■ Action item: In your copy, reproduce each entry exactly and include no picture.

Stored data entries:
-=-=-

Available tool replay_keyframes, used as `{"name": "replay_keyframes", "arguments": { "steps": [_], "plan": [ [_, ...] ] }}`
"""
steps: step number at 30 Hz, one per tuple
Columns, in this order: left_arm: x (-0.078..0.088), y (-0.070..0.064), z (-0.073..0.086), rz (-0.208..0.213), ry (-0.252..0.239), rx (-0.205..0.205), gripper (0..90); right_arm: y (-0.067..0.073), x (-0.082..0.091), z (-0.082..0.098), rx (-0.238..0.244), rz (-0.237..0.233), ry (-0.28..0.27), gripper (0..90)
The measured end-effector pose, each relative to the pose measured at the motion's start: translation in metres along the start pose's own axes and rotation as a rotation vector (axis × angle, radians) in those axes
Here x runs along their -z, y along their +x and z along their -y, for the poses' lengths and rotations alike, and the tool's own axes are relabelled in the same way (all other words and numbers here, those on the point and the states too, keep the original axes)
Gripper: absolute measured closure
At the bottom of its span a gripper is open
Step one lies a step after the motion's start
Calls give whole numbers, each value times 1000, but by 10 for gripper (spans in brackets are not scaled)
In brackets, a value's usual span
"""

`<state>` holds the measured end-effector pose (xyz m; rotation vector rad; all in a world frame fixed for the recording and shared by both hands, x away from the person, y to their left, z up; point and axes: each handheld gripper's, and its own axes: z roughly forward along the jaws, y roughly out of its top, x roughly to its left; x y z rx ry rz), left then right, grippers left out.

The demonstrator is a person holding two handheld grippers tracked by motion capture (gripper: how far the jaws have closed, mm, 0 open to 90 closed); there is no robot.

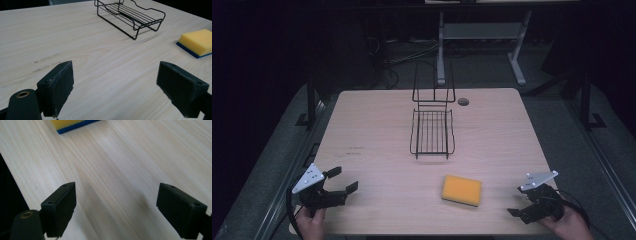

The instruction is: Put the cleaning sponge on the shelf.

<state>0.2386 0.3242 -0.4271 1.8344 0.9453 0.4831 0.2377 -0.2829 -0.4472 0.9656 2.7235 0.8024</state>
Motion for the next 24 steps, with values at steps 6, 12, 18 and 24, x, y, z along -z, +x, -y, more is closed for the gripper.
{"name": "replay_keyframes", "arguments": {
  "steps": [6,12,18,24],
  "plan": [
    [-2,0,-1,2,2,-4,134,2,-2,-11,36,-12,17,150],
    [-3,0,-1,2,4,0,134,3,-7,-25,76,-35,36,145],
    [-2,-1,-1,6,1,-3,134,8,-10,-39,108,-52,48,141],
    [-1,-1,-1,6,-1,-2,134,10,-15,-51,144,-62,59,140]
  ]
}}
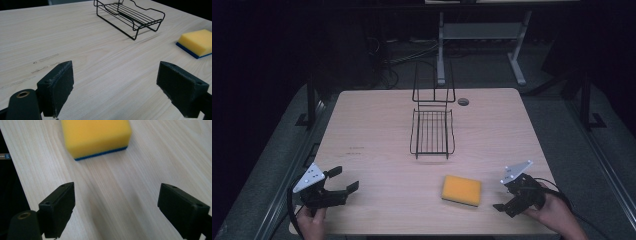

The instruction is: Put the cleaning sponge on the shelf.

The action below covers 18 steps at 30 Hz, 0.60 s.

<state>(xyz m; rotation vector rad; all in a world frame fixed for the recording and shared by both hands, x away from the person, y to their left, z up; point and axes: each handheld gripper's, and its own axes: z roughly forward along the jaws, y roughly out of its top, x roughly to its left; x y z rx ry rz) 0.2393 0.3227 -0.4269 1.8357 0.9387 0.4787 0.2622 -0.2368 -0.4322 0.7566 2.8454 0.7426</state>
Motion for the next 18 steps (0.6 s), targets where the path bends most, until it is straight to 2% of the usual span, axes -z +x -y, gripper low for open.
{"name": "replay_keyframes", "arguments": {
  "steps": [18],
  "plan": [
    [0,-1,-1,5,-5,-6,135,2,-8,-40,95,-62,15,136]
  ]
}}
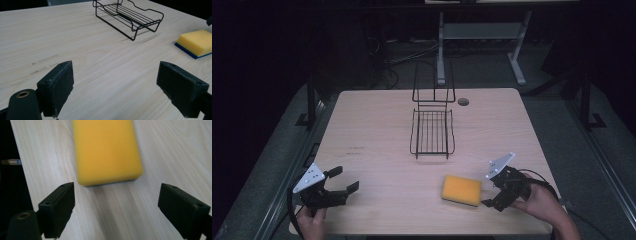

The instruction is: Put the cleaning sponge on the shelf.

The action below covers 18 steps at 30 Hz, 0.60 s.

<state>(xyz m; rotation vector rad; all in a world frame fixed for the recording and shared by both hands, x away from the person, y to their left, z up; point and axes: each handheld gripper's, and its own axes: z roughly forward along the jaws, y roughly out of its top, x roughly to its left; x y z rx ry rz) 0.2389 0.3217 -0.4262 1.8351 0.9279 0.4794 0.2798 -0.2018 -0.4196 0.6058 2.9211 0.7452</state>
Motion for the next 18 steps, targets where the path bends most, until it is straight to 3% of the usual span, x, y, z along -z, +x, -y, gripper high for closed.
{"name": "replay_keyframes", "arguments": {
  "steps": [18],
  "plan": [
    [1,0,0,1,3,3,134,4,-18,-37,77,-48,27,135]
  ]
}}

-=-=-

■ Answer area:
Available tool replay_keyframes, used as `{"name": "replay_keyframes", "arguments": { "steps": [_], "plan": [ [_, ...] ] }}`
"""
steps: step number at 30 Hz, one per tuple
Columns, in this order: left_arm: x (-0.078..0.088), y (-0.070..0.064), z (-0.073..0.086), rz (-0.208..0.213), ry (-0.252..0.239), rx (-0.205..0.205), gripper (0..90); right_arm: y (-0.067..0.073), x (-0.082..0.091), z (-0.082..0.098), rx (-0.238..0.244), rz (-0.237..0.233), ry (-0.28..0.27), gripper (0..90)
The measured end-effector pose, each relative to the pose measured at the motion's start: translation in metres along the start pose's own axes and rotation as a rotation vector (axis × angle, radians) in those axes
Here x runs along their -z, y along their +x and z along their -y, for the poses' lengths and rotations alike, and the tool's own axes are relabelled in the same way (all other words and numbers here, those on the point and the states too, keep the original axes)
Gripper: absolute measured closure
At the bottom of its span a gripper is open
Step one lies a step after the motion's start
Calls give whole numbers, each value times 1000, but by 10 for gripper (spans in brackets are not scaled)
In brackets, a value's usual span
"""

`<state>` holds the measured end-effector pose (xyz m; rotation vector rad; all in a world frame fixed for the recording and shared by both hands, x away from the person, y to their left, z up; point and axes: each handheld gripper's, and its own axes: z roughly forward along the jaws, y roughly out of its top, x roughly to its left; x y z rx ry rz), left then right, grippers left out.

The demonstrator is a person holding two handheld grippers tracked by motion capture (gripper: how far the jaws have closed, mm, 0 open to 90 closed); there is no robot.


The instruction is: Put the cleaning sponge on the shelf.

<state>0.2386 0.3242 -0.4271 1.8344 0.9453 0.4831 0.2377 -0.2829 -0.4472 0.9656 2.7235 0.8024</state>
Motion for the next 24 steps, with values at steps 6, 12, 18 and 24, x, y, z along -z, +x, -y, more is closed for the gripper.
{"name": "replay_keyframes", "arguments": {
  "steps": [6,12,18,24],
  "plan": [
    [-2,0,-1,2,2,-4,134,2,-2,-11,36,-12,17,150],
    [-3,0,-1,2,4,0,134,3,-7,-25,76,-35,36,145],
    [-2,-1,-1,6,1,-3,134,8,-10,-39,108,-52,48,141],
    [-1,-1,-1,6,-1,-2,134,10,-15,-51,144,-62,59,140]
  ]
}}

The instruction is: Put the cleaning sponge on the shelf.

The action below covers 18 steps at 30 Hz, 0.60 s.

<state>(xyz m; rotation vector rad; all in a world frame fixed for the recording and shared by both hands, x away from the person, y to their left, z up; point and axes: each handheld gripper's, and its own axes: z roughly forward along the jaws, y roughly out of its top, x roughly to its left; x y z rx ry rz) 0.2393 0.3227 -0.4269 1.8357 0.9387 0.4787 0.2622 -0.2368 -0.4322 0.7566 2.8454 0.7426</state>
Motion for the next 18 steps (0.6 s), targets where the path bends most, until it is straight to 2% of the usual span, axes -z +x -y, gripper low for open.
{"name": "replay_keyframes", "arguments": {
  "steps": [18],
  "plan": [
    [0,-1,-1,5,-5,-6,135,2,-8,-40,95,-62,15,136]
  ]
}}

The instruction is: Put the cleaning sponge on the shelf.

The action below covers 18 steps at 30 Hz, 0.60 s.

<state>(xyz m; rotation vector rad; all in a world frame fixed for the recording and shared by both hands, x away from the person, y to their left, z up; point and axes: each handheld gripper's, and its own axes: z roughly forward along the jaws, y roughly out of its top, x roughly to its left; x y z rx ry rz) 0.2389 0.3217 -0.4262 1.8351 0.9279 0.4794 0.2798 -0.2018 -0.4196 0.6058 2.9211 0.7452</state>
Motion for the next 18 steps, targets where the path bends most, until it is straight to 3% of the usual span, x, y, z along -z, +x, -y, gripper high for closed.
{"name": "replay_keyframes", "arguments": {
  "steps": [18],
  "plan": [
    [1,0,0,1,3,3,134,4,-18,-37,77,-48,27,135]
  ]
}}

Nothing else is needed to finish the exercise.